傾向と対策、今ある情報を統合して答えを出す。

味方として戦うには、Attoはあまりにも心強かった。

 

「ただ……」

 

「何です?」

 

歯切れの悪いAtto。

数週間の付き合いでも、Attoがこう言い淀む時がどういう内容なのか見当がつく。

 

「Attoさん、推測でも構いません。教えて下さい」

 

「Yutさん……。では、ここからは僕の推測です。インフェルノイドはその事故率から、デッキとしての完成度は高くありませんでした。とは言え、デカトロンがデッキの全インフェルノイドにアクセスできるのはかなり強力です。
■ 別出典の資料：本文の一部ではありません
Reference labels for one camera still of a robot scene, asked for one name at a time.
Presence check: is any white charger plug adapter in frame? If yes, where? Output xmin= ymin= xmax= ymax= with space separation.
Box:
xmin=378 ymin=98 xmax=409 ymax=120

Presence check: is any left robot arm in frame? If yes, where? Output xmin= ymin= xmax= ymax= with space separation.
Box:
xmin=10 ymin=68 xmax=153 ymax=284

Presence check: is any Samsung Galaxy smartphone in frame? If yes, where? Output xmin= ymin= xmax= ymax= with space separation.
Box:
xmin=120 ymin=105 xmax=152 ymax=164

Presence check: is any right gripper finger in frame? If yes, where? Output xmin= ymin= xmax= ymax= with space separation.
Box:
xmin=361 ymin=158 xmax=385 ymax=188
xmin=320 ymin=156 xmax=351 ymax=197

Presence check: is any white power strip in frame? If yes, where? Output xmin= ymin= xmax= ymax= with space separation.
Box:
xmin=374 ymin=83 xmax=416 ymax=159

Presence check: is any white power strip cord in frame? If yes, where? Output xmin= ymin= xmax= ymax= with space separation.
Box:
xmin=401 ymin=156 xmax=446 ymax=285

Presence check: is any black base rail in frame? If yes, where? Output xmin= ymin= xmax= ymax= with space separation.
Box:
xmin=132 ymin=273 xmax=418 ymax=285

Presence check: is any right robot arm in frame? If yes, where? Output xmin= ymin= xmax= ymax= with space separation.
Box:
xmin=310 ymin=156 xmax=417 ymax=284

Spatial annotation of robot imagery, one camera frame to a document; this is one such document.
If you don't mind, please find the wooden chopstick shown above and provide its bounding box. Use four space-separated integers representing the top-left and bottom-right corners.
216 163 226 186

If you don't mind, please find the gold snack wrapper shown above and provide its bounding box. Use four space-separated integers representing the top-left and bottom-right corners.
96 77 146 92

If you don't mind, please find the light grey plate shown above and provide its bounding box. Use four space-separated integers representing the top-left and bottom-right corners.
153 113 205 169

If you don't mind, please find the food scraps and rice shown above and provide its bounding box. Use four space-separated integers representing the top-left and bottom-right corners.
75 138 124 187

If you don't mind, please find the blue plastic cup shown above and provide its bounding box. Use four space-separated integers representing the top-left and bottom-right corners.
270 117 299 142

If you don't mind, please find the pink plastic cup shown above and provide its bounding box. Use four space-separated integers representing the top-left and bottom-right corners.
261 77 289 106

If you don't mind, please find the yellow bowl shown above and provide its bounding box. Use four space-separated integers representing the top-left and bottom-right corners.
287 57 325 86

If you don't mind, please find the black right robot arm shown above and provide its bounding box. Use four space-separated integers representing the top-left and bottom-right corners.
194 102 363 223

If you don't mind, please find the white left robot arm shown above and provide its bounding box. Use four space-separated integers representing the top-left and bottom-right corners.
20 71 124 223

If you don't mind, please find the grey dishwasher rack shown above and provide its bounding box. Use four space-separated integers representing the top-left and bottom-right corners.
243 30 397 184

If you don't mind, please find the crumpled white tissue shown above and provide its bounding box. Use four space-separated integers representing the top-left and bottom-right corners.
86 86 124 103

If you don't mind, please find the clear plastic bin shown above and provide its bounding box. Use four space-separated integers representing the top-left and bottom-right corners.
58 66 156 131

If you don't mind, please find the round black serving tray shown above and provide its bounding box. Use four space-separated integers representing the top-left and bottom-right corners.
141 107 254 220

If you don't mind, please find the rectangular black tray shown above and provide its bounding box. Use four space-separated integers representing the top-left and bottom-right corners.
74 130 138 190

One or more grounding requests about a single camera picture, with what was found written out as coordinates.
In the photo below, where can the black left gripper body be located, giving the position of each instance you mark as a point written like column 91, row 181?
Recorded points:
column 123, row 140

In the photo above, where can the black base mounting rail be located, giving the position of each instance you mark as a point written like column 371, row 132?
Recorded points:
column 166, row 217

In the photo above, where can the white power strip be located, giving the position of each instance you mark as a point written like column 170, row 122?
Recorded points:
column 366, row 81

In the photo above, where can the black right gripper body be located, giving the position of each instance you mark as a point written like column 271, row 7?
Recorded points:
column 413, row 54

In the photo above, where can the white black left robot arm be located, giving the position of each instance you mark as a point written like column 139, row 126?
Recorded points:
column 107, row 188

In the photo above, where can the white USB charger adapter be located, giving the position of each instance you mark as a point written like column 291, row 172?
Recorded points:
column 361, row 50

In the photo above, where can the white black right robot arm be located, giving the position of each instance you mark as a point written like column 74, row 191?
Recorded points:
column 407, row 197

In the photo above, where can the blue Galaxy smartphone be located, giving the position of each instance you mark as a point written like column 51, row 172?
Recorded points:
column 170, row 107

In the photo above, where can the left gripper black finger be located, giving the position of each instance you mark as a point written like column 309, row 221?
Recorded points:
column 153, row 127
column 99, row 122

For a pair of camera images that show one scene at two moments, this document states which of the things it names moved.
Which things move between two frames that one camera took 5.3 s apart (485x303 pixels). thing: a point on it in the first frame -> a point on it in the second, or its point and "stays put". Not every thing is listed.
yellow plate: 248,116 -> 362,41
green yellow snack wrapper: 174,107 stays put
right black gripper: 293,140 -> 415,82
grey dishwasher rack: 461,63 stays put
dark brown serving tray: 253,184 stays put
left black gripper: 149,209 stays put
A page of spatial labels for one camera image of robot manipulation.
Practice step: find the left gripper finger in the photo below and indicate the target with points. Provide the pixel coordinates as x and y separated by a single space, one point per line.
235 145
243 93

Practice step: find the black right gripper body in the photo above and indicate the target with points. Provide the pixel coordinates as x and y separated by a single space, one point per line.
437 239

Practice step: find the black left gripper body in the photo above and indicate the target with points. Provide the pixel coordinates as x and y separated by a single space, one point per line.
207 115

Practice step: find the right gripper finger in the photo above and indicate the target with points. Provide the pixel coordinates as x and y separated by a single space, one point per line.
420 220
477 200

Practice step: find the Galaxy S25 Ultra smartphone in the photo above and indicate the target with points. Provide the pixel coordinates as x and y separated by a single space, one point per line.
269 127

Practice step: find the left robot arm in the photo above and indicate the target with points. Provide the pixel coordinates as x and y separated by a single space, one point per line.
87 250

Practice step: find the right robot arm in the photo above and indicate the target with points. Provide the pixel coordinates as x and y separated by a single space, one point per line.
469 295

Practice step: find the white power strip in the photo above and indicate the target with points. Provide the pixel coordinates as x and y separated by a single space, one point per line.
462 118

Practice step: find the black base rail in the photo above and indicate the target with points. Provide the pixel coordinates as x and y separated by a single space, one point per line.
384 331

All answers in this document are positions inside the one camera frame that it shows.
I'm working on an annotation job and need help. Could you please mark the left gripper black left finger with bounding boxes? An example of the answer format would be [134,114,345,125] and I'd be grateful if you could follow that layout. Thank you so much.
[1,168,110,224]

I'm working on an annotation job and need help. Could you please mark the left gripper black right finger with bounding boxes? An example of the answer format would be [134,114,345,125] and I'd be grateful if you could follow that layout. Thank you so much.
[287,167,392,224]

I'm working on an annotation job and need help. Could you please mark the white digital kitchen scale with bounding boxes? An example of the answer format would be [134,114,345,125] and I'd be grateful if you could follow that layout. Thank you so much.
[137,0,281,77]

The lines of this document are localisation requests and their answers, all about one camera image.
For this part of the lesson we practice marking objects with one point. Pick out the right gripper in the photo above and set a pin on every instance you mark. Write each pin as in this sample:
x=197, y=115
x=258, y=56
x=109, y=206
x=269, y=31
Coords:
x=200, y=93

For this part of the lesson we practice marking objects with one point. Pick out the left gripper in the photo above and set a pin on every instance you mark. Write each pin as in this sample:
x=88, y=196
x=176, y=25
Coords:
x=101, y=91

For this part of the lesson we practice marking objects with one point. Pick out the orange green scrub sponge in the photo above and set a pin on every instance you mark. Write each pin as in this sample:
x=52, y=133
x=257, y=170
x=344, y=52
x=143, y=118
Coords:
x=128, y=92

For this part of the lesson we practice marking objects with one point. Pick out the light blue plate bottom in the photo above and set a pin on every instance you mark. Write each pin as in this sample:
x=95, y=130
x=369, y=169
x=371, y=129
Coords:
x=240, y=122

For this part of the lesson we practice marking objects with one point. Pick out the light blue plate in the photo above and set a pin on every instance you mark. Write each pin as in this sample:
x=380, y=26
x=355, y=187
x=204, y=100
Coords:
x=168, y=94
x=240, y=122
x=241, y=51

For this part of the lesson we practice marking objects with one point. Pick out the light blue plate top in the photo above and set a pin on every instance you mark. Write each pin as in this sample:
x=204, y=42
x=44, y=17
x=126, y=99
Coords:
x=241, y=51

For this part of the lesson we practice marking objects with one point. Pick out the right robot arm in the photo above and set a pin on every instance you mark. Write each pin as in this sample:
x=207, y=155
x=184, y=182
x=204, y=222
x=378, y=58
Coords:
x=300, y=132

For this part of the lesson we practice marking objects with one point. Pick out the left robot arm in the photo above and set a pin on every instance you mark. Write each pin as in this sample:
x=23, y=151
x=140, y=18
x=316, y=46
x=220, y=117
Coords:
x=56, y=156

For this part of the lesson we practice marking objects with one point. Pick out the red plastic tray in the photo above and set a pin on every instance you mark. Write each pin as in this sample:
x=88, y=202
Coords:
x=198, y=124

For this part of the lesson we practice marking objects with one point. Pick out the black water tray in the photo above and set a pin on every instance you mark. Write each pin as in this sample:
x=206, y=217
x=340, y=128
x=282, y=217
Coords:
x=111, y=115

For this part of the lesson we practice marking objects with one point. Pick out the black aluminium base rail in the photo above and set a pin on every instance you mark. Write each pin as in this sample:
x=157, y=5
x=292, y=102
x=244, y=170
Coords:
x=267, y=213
たた、僕が知る限り、デカトロンをサーチする方法はありません。もしそれを箱木さんが見つけていたのだとすると……発見では生温い、革命になり得ます。それ程パワーを秘めたテーマです」

 

「詳細な採用に関しては更に配信卓に映らないと分かりませんね……。Attoさん、ありがとうございます。Yutさん、勝ち続けさえすれば、また僕たちで戦えます。引き続き頑張りましょう。情報ありがとうございます!」

 

第2回戦のアナウンスと共に、しのびたるとは早口で要件を伝え通話から退出していった。

 

「たるとさんの言う通りですね。僕もYutさんと戦えることを楽しみにしています」

 

「ありがとうございます。Attoさんと当たったらハイパー上振れで勝たせてもらいます」

 

Attoは声を上げて笑う。

 

「いやいや、実力で勝って下さい。それくらいの力が今のYutさんにはありますから。……では、僕も2回戦行ってきます」

 

そう言ってAttoも通話から退出した。

1人残った悠斗の胸にまた火が灯るのを感じ、敗者トーナメントの対戦相手を確認する

 

 

「……Attoさん、そりゃリップサービスが過ぎますって。僕はまだ、実力じゃあなたに叶いません」

 

 

悠斗も通話を切る。

次の対戦の席に着いた。

 

 

対戦前に宙に舞うコインを見つめる。

 

 

「ただ……ただ、勝ちたい気持ちなら! Attoさんにだって、しのびさんにだって負けません。上振れでも何でも、勝ちは勝ちだ!」

 

 

悠斗の気持ちに呼応してか、コイントスは先攻を示す表面が金色に輝いていた。